→ EXERCISE DETAILS: Report each line from the records where the string "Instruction" turns up.
*** SUPPLIED INFORMATION Section Begins ***
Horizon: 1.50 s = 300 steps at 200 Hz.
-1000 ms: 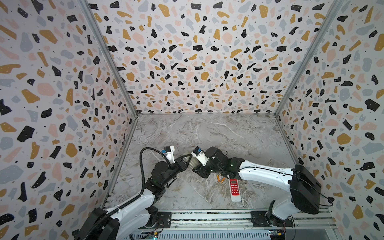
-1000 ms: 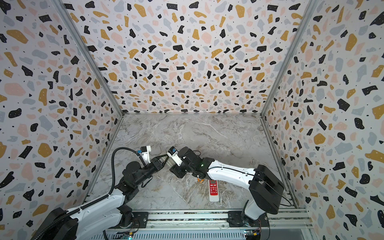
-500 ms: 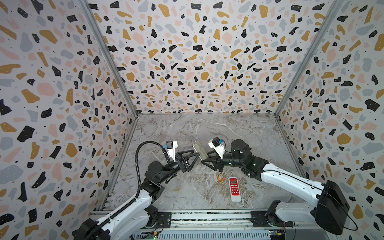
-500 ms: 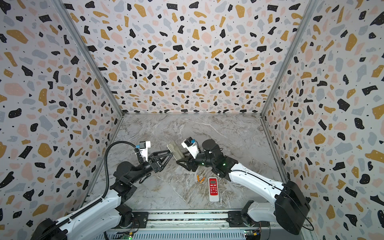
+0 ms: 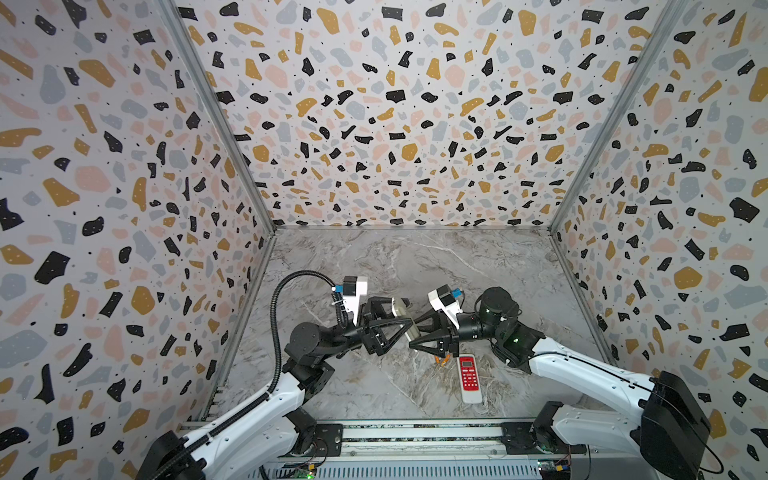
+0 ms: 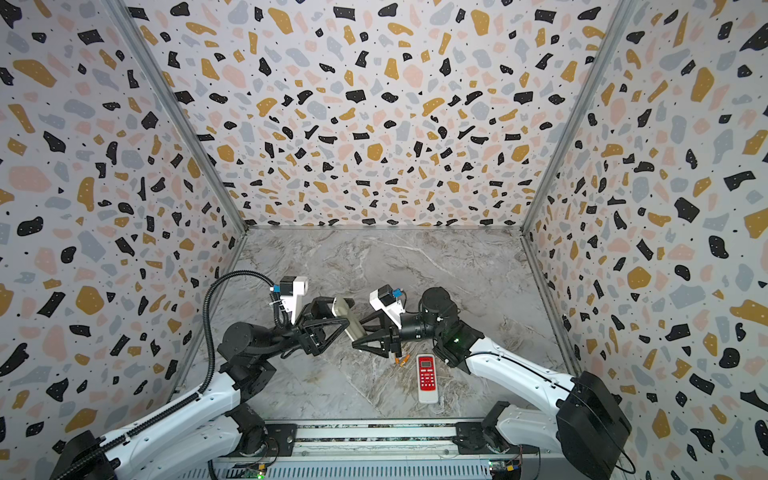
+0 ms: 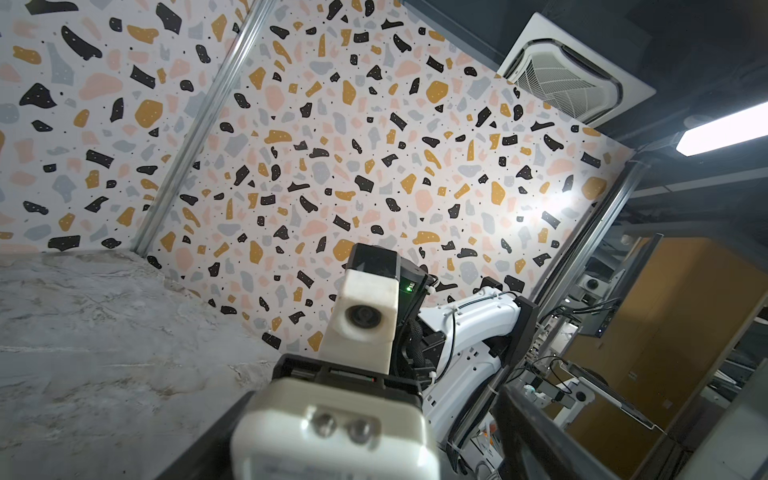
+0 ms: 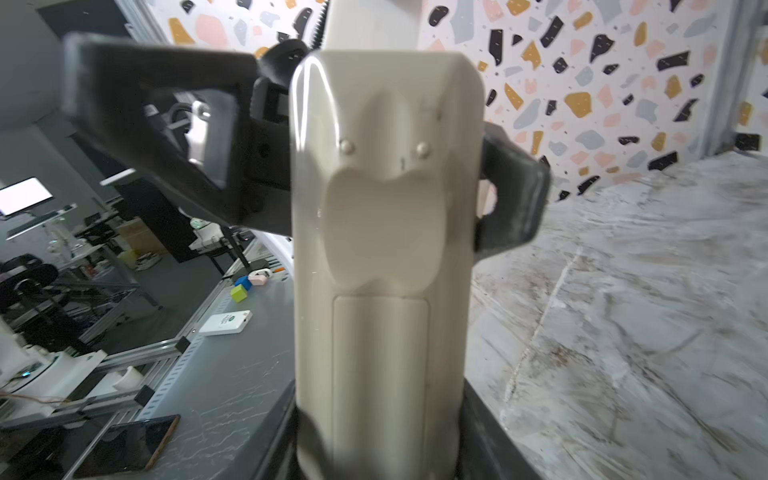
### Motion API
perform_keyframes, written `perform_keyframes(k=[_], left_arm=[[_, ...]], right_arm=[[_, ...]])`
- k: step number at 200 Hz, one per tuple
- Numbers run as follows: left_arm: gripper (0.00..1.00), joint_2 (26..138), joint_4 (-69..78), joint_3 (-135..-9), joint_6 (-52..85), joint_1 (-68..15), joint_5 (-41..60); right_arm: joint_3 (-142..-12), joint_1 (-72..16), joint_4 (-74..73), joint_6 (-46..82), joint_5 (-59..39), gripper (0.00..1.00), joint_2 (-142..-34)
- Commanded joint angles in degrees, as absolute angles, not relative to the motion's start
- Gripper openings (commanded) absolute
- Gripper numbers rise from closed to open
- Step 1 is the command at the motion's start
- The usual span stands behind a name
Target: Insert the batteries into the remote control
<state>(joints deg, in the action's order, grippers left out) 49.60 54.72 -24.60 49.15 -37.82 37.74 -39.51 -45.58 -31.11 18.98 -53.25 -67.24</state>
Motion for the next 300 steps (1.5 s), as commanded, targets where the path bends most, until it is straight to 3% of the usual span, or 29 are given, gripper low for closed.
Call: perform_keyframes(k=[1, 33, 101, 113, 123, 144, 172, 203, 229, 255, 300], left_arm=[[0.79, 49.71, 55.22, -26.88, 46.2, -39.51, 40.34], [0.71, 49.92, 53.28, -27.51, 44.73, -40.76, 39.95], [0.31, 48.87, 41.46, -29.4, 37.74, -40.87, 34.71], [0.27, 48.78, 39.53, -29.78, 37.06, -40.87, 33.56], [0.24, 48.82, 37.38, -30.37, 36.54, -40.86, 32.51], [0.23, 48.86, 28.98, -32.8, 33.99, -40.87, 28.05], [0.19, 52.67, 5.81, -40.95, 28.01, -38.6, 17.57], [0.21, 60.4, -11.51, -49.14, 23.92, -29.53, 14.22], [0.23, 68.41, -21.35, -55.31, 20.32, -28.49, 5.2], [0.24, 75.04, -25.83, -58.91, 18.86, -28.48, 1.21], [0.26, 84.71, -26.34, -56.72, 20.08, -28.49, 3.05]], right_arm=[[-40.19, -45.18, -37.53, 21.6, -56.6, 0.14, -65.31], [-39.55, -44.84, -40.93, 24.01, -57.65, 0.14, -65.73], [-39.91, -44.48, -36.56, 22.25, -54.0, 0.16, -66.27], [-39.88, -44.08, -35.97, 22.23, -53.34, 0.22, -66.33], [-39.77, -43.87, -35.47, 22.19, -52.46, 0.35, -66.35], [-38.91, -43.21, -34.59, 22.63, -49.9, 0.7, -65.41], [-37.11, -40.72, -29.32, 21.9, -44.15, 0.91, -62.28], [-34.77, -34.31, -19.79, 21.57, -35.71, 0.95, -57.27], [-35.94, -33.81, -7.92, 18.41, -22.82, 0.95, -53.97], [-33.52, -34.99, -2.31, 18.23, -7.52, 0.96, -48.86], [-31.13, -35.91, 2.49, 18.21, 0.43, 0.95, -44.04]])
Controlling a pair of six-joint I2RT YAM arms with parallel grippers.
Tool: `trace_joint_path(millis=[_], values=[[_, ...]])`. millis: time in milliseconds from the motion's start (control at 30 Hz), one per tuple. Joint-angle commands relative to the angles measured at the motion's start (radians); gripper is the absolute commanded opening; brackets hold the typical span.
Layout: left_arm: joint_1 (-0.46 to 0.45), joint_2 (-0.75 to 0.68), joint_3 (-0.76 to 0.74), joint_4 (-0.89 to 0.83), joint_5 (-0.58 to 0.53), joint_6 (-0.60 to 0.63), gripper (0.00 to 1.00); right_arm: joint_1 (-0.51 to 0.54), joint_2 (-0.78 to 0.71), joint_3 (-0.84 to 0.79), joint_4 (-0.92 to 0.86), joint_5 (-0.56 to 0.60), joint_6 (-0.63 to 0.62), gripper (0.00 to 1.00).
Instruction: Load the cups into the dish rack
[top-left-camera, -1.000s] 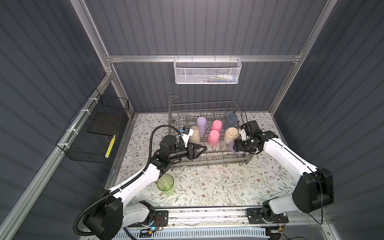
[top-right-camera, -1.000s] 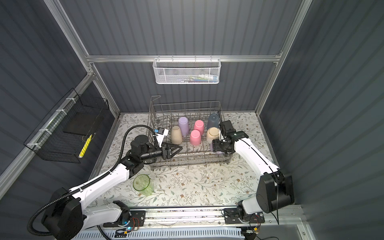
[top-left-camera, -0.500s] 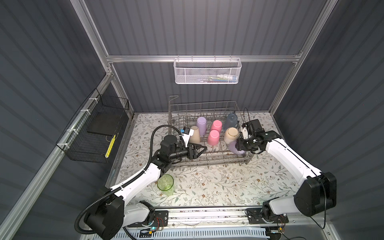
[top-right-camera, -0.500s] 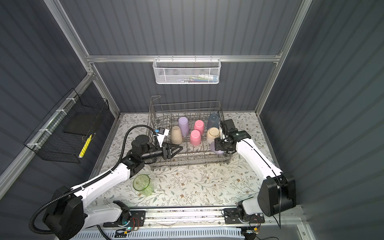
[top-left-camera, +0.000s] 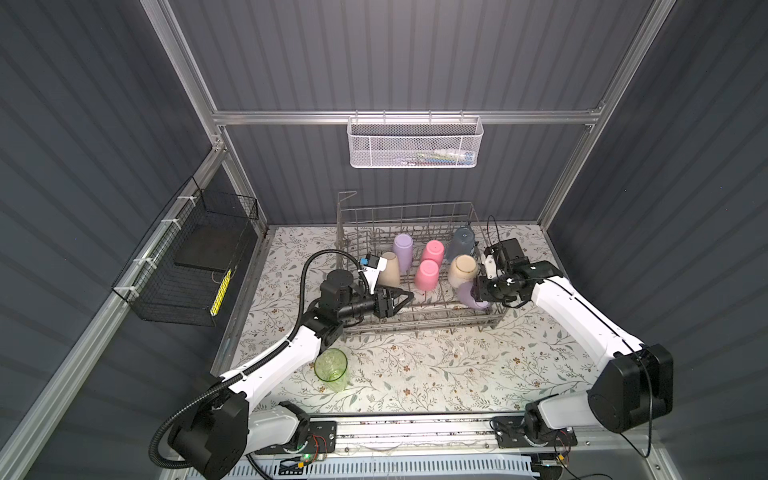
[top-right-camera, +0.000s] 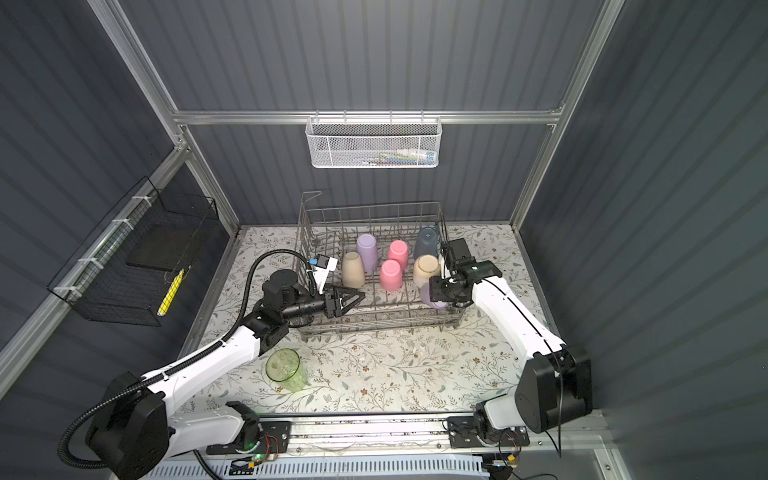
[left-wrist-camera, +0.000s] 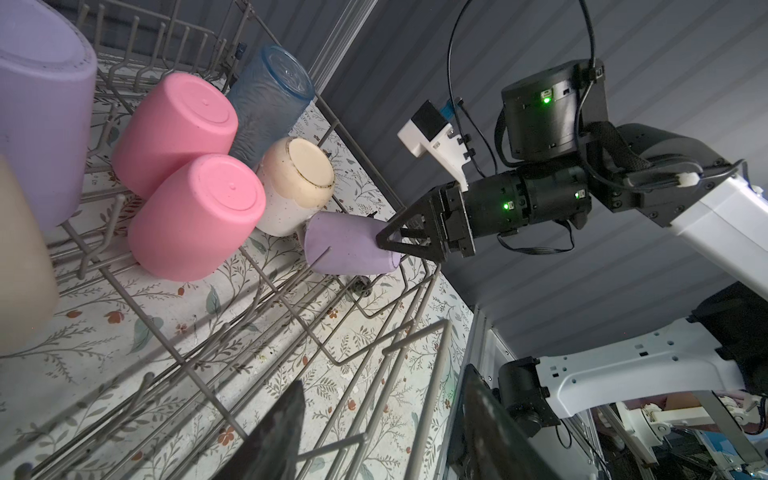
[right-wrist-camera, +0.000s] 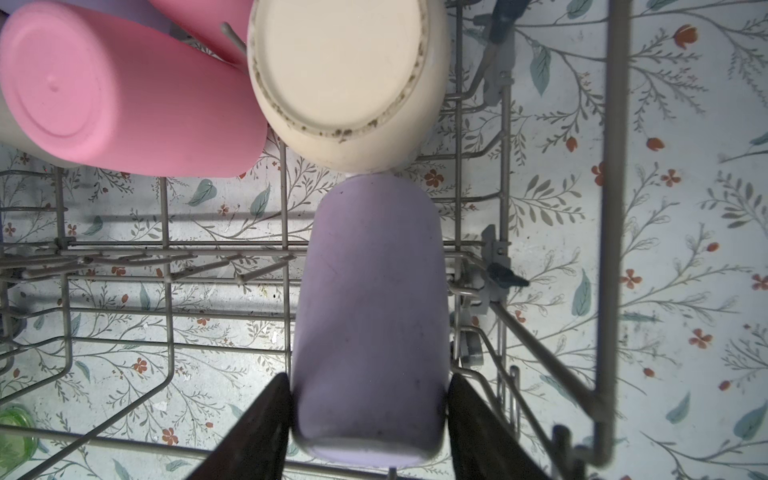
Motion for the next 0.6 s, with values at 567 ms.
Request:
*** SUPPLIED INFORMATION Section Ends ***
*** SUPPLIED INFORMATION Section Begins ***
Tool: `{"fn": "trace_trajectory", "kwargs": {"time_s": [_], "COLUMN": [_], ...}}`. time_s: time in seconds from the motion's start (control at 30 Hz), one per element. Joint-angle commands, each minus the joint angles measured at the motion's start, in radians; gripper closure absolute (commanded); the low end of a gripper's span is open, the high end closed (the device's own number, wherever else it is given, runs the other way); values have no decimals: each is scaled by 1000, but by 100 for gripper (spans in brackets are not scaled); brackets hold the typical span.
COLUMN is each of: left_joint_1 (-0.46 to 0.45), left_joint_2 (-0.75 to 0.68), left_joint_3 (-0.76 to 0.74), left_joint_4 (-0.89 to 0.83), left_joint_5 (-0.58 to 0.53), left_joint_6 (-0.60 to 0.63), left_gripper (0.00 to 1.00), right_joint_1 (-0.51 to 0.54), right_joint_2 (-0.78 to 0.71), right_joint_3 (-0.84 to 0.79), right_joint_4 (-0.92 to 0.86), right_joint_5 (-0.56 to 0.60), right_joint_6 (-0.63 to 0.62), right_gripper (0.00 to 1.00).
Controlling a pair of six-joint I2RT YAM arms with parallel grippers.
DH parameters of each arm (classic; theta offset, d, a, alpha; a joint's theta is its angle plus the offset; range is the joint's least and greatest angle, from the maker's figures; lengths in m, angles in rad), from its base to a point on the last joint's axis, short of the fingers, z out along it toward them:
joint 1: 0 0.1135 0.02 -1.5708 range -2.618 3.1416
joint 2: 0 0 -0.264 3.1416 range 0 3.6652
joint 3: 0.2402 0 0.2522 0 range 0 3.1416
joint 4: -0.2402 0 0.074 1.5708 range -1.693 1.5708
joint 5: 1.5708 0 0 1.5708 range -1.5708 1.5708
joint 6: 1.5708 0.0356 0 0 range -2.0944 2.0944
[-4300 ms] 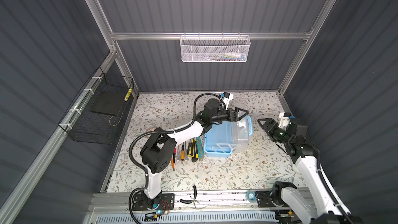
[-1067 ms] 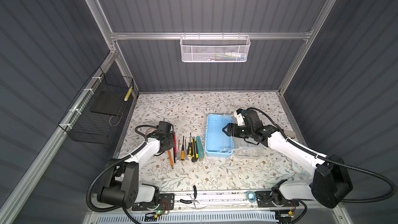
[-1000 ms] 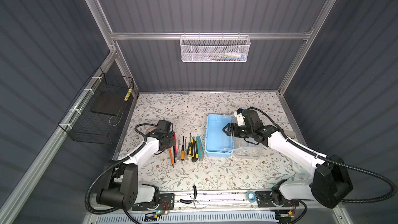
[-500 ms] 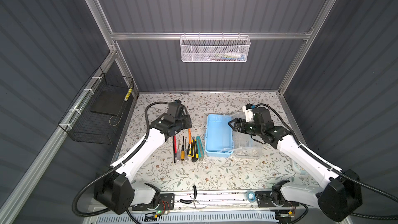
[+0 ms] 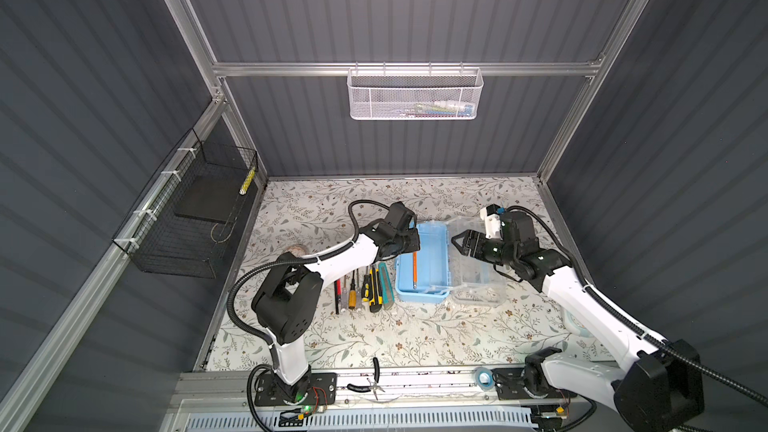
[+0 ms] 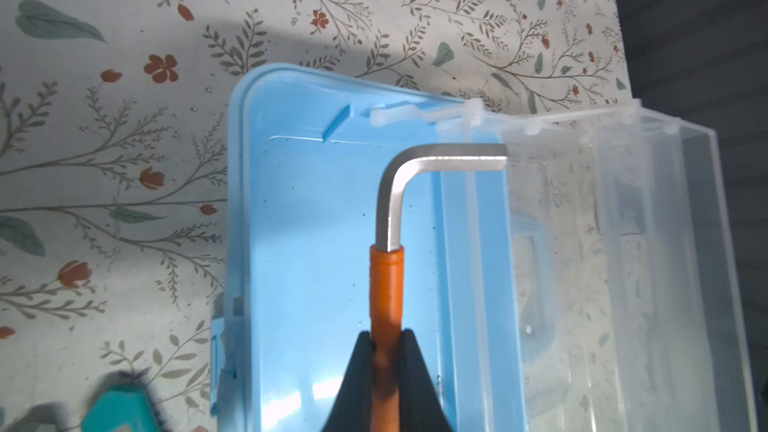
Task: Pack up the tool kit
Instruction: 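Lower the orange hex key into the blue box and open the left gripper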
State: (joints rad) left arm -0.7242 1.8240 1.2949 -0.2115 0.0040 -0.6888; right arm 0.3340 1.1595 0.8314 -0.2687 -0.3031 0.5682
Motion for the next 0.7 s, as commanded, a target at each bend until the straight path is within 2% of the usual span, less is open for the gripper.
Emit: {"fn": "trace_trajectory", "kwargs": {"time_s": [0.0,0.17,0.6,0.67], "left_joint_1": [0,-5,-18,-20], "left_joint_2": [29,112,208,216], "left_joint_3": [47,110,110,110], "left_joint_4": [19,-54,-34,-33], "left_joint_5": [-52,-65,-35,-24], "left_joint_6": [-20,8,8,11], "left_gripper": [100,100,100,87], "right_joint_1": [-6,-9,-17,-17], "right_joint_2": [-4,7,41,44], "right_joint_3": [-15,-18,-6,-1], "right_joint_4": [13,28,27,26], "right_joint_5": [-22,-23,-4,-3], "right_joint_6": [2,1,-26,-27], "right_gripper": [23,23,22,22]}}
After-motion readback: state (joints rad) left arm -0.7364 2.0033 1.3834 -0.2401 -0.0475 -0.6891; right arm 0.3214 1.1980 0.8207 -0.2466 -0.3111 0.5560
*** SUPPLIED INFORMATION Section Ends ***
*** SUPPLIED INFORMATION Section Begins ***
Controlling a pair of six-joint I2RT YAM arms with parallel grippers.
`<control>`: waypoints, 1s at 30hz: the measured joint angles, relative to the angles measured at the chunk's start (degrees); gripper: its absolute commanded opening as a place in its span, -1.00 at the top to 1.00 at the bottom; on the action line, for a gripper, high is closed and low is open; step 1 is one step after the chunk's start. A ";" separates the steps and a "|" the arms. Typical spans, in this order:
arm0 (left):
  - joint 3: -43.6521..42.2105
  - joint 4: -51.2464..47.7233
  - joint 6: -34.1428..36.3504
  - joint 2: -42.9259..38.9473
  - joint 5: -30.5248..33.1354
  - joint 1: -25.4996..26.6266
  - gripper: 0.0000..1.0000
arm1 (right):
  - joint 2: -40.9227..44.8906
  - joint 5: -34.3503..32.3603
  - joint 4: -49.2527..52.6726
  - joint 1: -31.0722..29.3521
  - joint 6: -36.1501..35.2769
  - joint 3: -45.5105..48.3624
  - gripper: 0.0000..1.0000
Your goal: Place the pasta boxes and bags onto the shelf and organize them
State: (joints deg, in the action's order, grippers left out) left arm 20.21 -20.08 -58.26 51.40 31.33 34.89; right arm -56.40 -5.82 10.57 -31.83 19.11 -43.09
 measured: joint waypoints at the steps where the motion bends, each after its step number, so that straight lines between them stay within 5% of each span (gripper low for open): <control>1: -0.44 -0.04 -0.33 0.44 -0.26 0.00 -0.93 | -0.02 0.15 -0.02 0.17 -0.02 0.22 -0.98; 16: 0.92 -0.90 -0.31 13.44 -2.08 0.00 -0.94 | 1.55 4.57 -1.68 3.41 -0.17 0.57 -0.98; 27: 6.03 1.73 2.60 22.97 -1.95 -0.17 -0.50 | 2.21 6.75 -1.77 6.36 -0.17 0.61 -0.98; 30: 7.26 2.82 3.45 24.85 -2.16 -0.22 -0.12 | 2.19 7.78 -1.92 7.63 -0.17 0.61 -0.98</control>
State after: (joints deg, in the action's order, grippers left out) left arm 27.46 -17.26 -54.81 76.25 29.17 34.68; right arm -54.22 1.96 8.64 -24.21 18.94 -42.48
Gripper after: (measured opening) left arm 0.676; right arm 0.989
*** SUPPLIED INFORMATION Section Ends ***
→ RESPONSE:
Instruction: Load the cups into the dish rack
Instruction: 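Lower the orange hex key into the blue box and open the left gripper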

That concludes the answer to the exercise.